WORK TASK: Could you copy the data that follows exactly as written, but drop the pictures?

WORKING DATA:
....................
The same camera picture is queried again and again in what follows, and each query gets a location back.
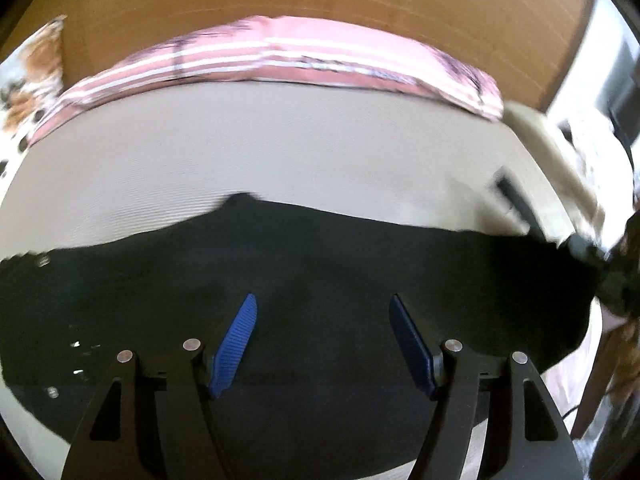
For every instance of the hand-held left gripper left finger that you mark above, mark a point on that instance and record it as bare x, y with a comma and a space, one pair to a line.
235, 345

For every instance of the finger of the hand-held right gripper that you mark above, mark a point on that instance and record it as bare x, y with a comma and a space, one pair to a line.
515, 202
582, 252

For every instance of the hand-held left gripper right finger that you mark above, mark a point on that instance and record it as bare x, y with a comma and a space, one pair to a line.
412, 345

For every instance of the black pants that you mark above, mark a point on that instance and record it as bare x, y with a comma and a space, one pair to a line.
325, 260

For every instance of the beige pad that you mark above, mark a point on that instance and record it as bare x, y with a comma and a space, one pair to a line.
550, 150

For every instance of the beige bed mattress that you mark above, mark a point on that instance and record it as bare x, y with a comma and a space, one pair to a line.
250, 160

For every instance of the pink striped pillow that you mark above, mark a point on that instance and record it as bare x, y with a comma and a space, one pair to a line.
300, 50

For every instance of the floral pillow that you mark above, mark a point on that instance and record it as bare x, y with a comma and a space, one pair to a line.
30, 70

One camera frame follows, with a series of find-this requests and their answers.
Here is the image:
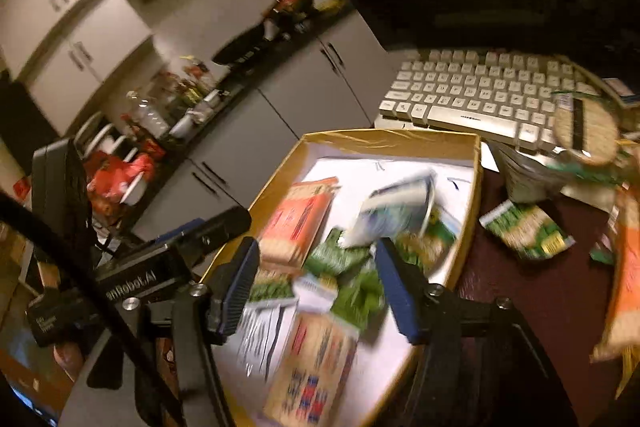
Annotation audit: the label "white sachet black text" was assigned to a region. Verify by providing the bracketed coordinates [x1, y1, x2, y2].
[235, 304, 296, 380]

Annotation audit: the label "round cookie packet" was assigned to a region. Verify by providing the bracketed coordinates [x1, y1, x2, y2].
[552, 92, 623, 168]

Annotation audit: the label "maroon tablecloth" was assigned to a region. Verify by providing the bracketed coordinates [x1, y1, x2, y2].
[450, 157, 640, 427]

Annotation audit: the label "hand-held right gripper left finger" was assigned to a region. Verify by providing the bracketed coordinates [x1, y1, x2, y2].
[87, 237, 261, 427]

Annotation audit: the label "black wok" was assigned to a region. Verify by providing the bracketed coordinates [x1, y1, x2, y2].
[211, 24, 273, 65]

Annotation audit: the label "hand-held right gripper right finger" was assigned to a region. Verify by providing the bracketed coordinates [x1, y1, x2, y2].
[375, 237, 576, 427]

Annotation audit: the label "upper kitchen cabinets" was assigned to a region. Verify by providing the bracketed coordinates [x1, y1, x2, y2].
[0, 0, 281, 138]

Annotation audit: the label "white cracker packet red-blue print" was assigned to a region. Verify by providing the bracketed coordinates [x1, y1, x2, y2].
[262, 312, 361, 427]

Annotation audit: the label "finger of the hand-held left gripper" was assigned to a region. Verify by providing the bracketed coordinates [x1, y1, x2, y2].
[155, 218, 206, 248]
[175, 206, 252, 258]

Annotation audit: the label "blue snack packet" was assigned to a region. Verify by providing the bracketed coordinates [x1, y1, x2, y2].
[340, 169, 438, 250]

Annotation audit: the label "group of condiment bottles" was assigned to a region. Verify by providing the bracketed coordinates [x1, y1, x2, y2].
[122, 62, 226, 140]

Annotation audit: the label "red plastic bags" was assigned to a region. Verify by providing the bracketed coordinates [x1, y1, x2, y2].
[85, 149, 166, 218]

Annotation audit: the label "orange cracker packet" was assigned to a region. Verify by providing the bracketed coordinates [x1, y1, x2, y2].
[590, 187, 640, 363]
[257, 177, 341, 265]

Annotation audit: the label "thick black cable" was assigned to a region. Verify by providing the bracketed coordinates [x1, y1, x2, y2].
[0, 192, 186, 427]

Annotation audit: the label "white keyboard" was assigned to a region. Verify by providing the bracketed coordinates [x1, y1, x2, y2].
[374, 48, 608, 155]

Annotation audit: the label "shallow cardboard box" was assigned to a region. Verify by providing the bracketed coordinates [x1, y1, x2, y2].
[200, 129, 483, 427]

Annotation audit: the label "grey sachet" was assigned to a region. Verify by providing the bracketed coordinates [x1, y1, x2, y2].
[492, 142, 566, 205]
....................
ANSWER FOR THIS EXERCISE:
The same camera picture is queried again and again in what follows, and each query gets a location back.
For every instance of the hand-held left gripper left finger that you mark above, mark a point on that instance and record it as bare x, y with a comma and a space, one pair to a line.
235, 345

For every instance of the finger of the hand-held right gripper that you mark above, mark a point on that instance and record it as bare x, y with a comma and a space, one pair to a line.
515, 202
582, 252

For every instance of the hand-held left gripper right finger that you mark above, mark a point on that instance and record it as bare x, y with a comma and a space, one pair to a line.
412, 345

For every instance of the black pants that you mark above, mark a point on that instance and record it as bare x, y with a comma and a space, one pair to a line.
325, 260

For every instance of the beige pad that you mark above, mark a point on that instance and record it as bare x, y with a comma and a space, one pair to a line.
550, 150

For every instance of the beige bed mattress that you mark above, mark a point on that instance and record it as bare x, y with a comma and a space, one pair to a line.
250, 160

For every instance of the pink striped pillow that you mark above, mark a point on that instance and record it as bare x, y with a comma and a space, one pair to a line.
300, 50

For every instance of the floral pillow that you mark above, mark a point on that instance and record it as bare x, y with a comma and a space, one pair to a line.
30, 70

One camera frame follows, with a series of find-this requests and their answers.
Here is the image:
Annotation audit: the label "white sachet black text" was assigned to a region. Verify by providing the bracketed coordinates [x1, y1, x2, y2].
[235, 304, 296, 380]

Annotation audit: the label "round cookie packet" was assigned to a region. Verify by providing the bracketed coordinates [x1, y1, x2, y2].
[552, 92, 623, 168]

Annotation audit: the label "maroon tablecloth" was assigned to a region. Verify by providing the bracketed coordinates [x1, y1, x2, y2].
[450, 157, 640, 427]

Annotation audit: the label "hand-held right gripper left finger" was assigned to a region. Verify by providing the bracketed coordinates [x1, y1, x2, y2].
[87, 237, 261, 427]

Annotation audit: the label "black wok" was assigned to a region. Verify by providing the bracketed coordinates [x1, y1, x2, y2].
[211, 24, 273, 65]

Annotation audit: the label "hand-held right gripper right finger" was assigned to a region. Verify by providing the bracketed coordinates [x1, y1, x2, y2].
[375, 237, 576, 427]

Annotation audit: the label "upper kitchen cabinets" was assigned to a region. Verify by providing the bracketed coordinates [x1, y1, x2, y2].
[0, 0, 281, 138]

Annotation audit: the label "white cracker packet red-blue print" was assigned to a region. Verify by providing the bracketed coordinates [x1, y1, x2, y2].
[262, 312, 361, 427]

Annotation audit: the label "finger of the hand-held left gripper" was assigned to a region. Verify by providing the bracketed coordinates [x1, y1, x2, y2].
[155, 218, 206, 248]
[175, 206, 252, 258]

Annotation audit: the label "blue snack packet" was assigned to a region. Verify by providing the bracketed coordinates [x1, y1, x2, y2].
[340, 169, 438, 250]

Annotation audit: the label "group of condiment bottles" was assigned to a region. Verify by providing the bracketed coordinates [x1, y1, x2, y2].
[122, 62, 226, 140]

Annotation audit: the label "red plastic bags" was assigned to a region. Verify by providing the bracketed coordinates [x1, y1, x2, y2].
[85, 149, 166, 218]

Annotation audit: the label "orange cracker packet" was assigned to a region. Verify by providing the bracketed coordinates [x1, y1, x2, y2].
[590, 187, 640, 363]
[257, 177, 341, 265]

Annotation audit: the label "thick black cable" was assigned to a region. Verify by providing the bracketed coordinates [x1, y1, x2, y2].
[0, 192, 186, 427]

Annotation audit: the label "white keyboard" was assigned to a region. Verify by providing the bracketed coordinates [x1, y1, x2, y2].
[374, 48, 608, 155]

Annotation audit: the label "shallow cardboard box" was assigned to a region. Verify by providing the bracketed coordinates [x1, y1, x2, y2].
[200, 129, 483, 427]

Annotation audit: the label "grey sachet" was assigned to a region. Verify by providing the bracketed coordinates [x1, y1, x2, y2].
[492, 142, 566, 205]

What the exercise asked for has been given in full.